*WHAT THE TASK REQUIRES*
As the answer, give every line of the records that includes the word "grey".

*THE RECORDS*

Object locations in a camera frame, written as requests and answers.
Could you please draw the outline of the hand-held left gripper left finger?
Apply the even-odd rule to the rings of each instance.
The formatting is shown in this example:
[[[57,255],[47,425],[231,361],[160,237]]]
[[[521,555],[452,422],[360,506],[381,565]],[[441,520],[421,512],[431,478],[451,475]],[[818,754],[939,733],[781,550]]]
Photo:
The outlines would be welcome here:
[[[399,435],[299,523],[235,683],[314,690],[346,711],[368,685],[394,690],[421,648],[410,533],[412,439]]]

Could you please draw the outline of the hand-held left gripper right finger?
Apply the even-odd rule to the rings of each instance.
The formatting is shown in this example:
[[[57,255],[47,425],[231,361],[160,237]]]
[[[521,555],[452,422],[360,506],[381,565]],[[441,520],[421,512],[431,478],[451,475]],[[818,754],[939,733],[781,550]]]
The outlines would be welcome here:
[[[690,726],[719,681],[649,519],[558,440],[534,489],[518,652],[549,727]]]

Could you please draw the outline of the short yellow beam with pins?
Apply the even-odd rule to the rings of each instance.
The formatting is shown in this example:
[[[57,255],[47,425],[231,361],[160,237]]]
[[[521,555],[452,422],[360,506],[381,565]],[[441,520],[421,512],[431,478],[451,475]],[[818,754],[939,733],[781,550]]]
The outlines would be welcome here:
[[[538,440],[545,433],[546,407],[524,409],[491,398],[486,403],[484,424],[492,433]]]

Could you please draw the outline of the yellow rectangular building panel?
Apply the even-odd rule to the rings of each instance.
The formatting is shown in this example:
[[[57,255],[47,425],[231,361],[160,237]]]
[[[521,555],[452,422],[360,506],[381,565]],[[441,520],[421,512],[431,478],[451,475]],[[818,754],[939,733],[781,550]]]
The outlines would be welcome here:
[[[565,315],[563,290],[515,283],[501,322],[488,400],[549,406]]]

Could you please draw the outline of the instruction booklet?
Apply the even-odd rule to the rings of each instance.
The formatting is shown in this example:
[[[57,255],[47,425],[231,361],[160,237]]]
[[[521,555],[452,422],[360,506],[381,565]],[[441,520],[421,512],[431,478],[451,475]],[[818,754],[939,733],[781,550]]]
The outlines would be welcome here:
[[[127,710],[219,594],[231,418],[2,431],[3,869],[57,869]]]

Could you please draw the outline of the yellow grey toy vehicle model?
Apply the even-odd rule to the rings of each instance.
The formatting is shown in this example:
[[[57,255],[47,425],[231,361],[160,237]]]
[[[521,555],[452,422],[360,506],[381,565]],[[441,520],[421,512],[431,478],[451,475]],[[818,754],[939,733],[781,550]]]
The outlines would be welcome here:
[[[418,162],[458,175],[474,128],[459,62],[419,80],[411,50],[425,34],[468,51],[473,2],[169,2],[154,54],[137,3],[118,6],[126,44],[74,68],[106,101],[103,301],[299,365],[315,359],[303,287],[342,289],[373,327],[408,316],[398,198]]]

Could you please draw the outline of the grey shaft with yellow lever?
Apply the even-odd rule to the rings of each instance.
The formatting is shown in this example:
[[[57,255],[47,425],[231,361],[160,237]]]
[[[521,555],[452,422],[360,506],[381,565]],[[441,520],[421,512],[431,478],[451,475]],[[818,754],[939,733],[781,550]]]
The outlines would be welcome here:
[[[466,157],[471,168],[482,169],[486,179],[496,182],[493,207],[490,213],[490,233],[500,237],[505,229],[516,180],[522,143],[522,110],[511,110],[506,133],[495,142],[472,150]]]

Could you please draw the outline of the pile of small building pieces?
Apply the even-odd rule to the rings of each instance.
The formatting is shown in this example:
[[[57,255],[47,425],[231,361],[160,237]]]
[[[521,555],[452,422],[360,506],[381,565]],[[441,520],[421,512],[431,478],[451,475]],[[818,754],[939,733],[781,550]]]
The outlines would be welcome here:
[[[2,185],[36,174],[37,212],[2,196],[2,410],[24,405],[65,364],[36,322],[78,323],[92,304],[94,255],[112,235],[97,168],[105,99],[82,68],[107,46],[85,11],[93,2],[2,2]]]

*RESULT*
Could you please draw the outline of the yellow grey toy vehicle model?
Could you please draw the outline of the grey shaft with yellow lever?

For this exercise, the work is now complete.